The company said rising unemployment is driving the numbers higher, and the loan defaults are spreading farther from the core of the main metropolitan area.
2. You need to stay in the house a number of years.
Those fondly recalled days of a quick sale are mostly gone, housing watchers say, so homebuyers should be ready to stick around in order to come out on top financially.
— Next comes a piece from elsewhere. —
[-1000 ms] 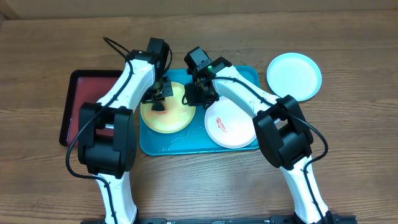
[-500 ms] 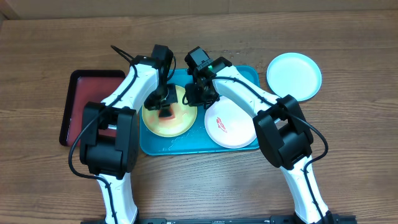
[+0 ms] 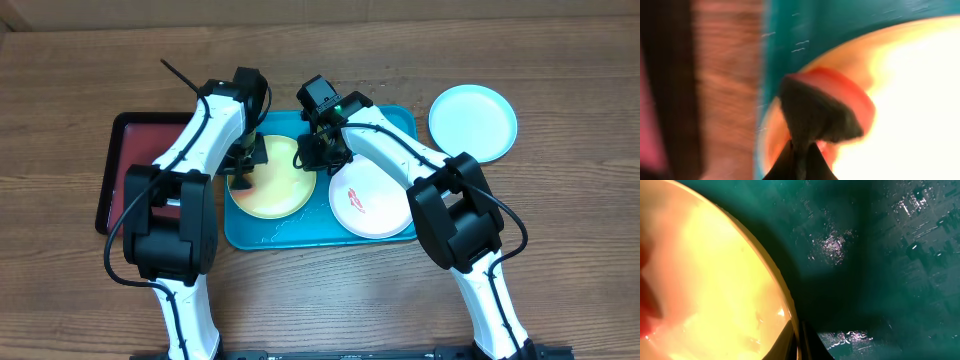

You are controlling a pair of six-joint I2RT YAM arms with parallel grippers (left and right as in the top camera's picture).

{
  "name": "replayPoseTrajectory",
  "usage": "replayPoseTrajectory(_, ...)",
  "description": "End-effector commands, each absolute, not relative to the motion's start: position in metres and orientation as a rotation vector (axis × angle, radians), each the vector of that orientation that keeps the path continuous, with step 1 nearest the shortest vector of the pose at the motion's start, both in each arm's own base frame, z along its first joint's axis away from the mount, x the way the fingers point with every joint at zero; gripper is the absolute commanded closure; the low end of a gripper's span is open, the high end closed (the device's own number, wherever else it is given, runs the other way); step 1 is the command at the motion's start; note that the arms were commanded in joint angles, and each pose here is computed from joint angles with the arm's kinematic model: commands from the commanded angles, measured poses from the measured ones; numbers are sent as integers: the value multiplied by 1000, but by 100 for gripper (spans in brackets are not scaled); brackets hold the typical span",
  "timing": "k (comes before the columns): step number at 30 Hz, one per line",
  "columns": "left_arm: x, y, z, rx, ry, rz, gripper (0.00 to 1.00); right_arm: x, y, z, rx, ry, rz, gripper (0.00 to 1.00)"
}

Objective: Clean dirty plates on tray and stack at the side
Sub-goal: 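Scrub the yellow plate with the sponge while the right gripper holds it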

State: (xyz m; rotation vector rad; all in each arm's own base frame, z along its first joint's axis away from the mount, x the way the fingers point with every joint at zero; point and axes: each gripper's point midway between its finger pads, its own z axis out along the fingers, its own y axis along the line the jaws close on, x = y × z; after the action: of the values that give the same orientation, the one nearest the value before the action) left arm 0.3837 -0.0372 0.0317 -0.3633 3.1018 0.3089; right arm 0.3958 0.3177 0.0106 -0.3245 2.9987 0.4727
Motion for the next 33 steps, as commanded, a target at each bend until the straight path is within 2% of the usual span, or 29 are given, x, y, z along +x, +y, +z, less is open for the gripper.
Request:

In addition, if prices drop, you're less likely to recoup what you have put into the house.
"I tell people, if you're going to sell in one to five years, you probably ought not to be buying," Briggs said.
3. It's hard to keep up with a mortgage when you're unemployed.
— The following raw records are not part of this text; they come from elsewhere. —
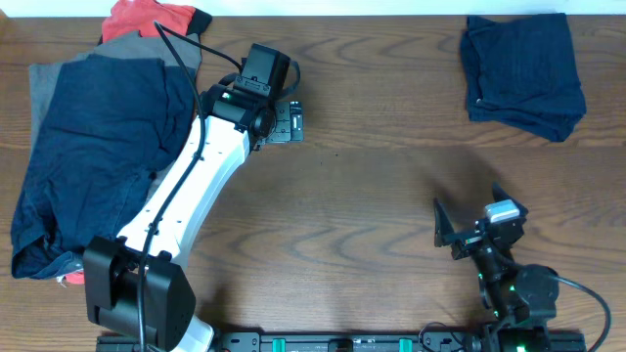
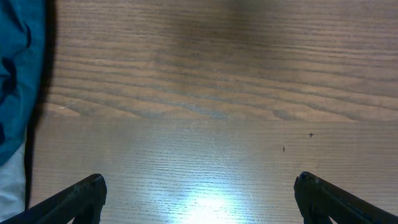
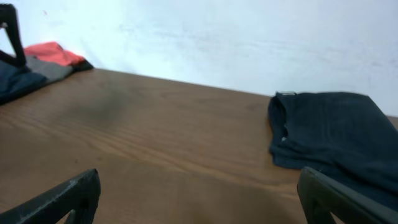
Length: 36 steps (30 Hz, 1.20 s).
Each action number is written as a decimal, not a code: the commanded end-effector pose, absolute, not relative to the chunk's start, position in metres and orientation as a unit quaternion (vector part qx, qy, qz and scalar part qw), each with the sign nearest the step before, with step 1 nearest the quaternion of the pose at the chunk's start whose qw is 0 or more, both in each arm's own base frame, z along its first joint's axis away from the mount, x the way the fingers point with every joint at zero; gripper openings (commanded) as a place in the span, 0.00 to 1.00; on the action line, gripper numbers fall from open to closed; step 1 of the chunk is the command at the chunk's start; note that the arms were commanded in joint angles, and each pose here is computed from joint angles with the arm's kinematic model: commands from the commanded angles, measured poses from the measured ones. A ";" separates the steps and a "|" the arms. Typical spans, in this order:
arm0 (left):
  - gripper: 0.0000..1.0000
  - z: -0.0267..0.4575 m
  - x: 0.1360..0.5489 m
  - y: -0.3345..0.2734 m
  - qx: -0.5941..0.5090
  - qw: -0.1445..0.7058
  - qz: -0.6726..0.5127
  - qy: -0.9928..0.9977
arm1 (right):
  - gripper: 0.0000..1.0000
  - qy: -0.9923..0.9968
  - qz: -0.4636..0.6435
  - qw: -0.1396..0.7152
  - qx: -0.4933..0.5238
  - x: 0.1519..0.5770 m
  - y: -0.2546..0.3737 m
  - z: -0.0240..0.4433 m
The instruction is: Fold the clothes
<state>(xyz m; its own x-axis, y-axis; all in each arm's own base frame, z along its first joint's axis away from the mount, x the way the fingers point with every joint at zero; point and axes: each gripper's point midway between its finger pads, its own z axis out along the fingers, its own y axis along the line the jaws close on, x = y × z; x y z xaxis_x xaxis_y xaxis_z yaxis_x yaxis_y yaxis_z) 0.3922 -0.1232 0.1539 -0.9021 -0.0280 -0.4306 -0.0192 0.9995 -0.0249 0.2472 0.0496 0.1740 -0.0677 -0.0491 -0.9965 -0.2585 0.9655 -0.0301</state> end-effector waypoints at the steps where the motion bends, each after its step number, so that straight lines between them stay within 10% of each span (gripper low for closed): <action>1: 0.98 0.148 0.392 -0.123 -0.011 0.215 -0.005 0.977 | 0.99 0.715 0.078 0.685 -0.117 0.246 0.054 0.164; 36: 0.98 0.148 0.392 -0.123 -0.011 0.215 -0.005 0.977 | 0.99 0.720 0.073 0.682 -0.106 0.241 0.050 0.160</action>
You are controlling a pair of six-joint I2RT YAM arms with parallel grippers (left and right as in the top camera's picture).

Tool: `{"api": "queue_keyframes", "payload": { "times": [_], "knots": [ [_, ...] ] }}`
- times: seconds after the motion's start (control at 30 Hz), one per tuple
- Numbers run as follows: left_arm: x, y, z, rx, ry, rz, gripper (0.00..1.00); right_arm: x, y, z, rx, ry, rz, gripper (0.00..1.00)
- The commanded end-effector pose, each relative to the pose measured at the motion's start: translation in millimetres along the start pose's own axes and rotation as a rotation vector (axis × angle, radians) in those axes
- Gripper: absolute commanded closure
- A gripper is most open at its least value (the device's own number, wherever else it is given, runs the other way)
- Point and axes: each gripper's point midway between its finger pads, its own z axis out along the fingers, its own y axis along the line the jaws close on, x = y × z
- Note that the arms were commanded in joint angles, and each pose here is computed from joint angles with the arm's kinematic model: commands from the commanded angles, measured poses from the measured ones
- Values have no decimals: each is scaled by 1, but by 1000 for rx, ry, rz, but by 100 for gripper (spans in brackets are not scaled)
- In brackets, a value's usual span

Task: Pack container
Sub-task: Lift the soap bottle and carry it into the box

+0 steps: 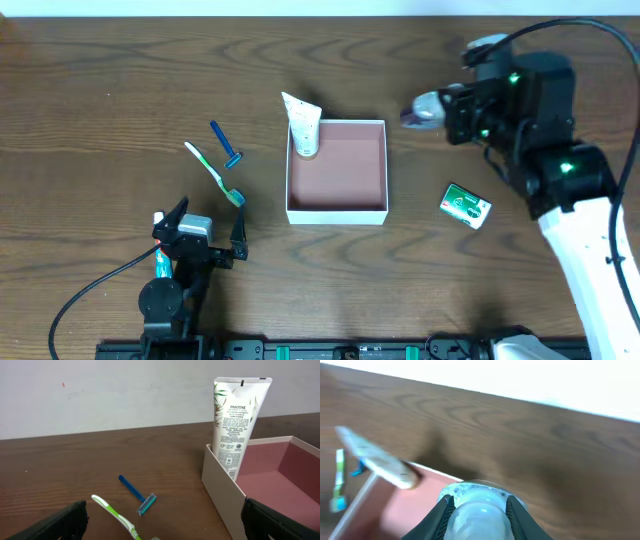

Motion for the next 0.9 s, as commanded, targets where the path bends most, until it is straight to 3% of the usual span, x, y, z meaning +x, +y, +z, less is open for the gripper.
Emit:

Illinois' unemployment hit 9.1 percent in March, the highest level in about 24 years.
"Job security and unemployment are the next biggest barriers [after general anxiety] to people [feeling comfortable about] the market now," said Re/Max's Merrion.
He said that although auto dealers have aggressively promoted layoff-insurance plans to court buyers, and a few homebuilders and realty firms have extended similar offers, "it's something that hasn't been addressed by the housing industry."
4. Renting isn't a crime
"It's a great time to be a renter right now," said financial planner Harowski. "They're bending over backward to have somebody rent who has income."
Chicago landlords are doing somewhat better than the national average, but the deals and advantages to renters are still out there, according to Judith Roettig, executive vice president of the Chicagoland Apartment Association.
Apartment vacancies nationwide increased by 1 percent in the first quarter of this year, according to real estate research firm Reis Inc.
At the same time, about half of all apartments reduced their asking prices, with overall rents dropping about 1 percent, the firm said.
But like housing, the rental picture varies by market, and sometimes by submarket; Roettig said rents actually have risen in some parts of the Chicago market.
But enticing concessions, such as a month or two of free rent are more common now, she said.
5. Financing is more complicated than it used to be.
Generally, mortgage standards are considerably tighter than during the boom, requiring higher credit scores and a stable job and credit history, and larger down payments.
But so-called jumbo loans, above $417,000, still carry a premium interest rate that deters many buyers, Wells Fargo's Jacobson said.
And loan standards are tighter for many condos, where lenders worry about the effects of individual foreclosures on whole buildings.
FHA-insured loans, as mentioned, may be a saving grace for low-down-payment borrowers, but they're not for everyone.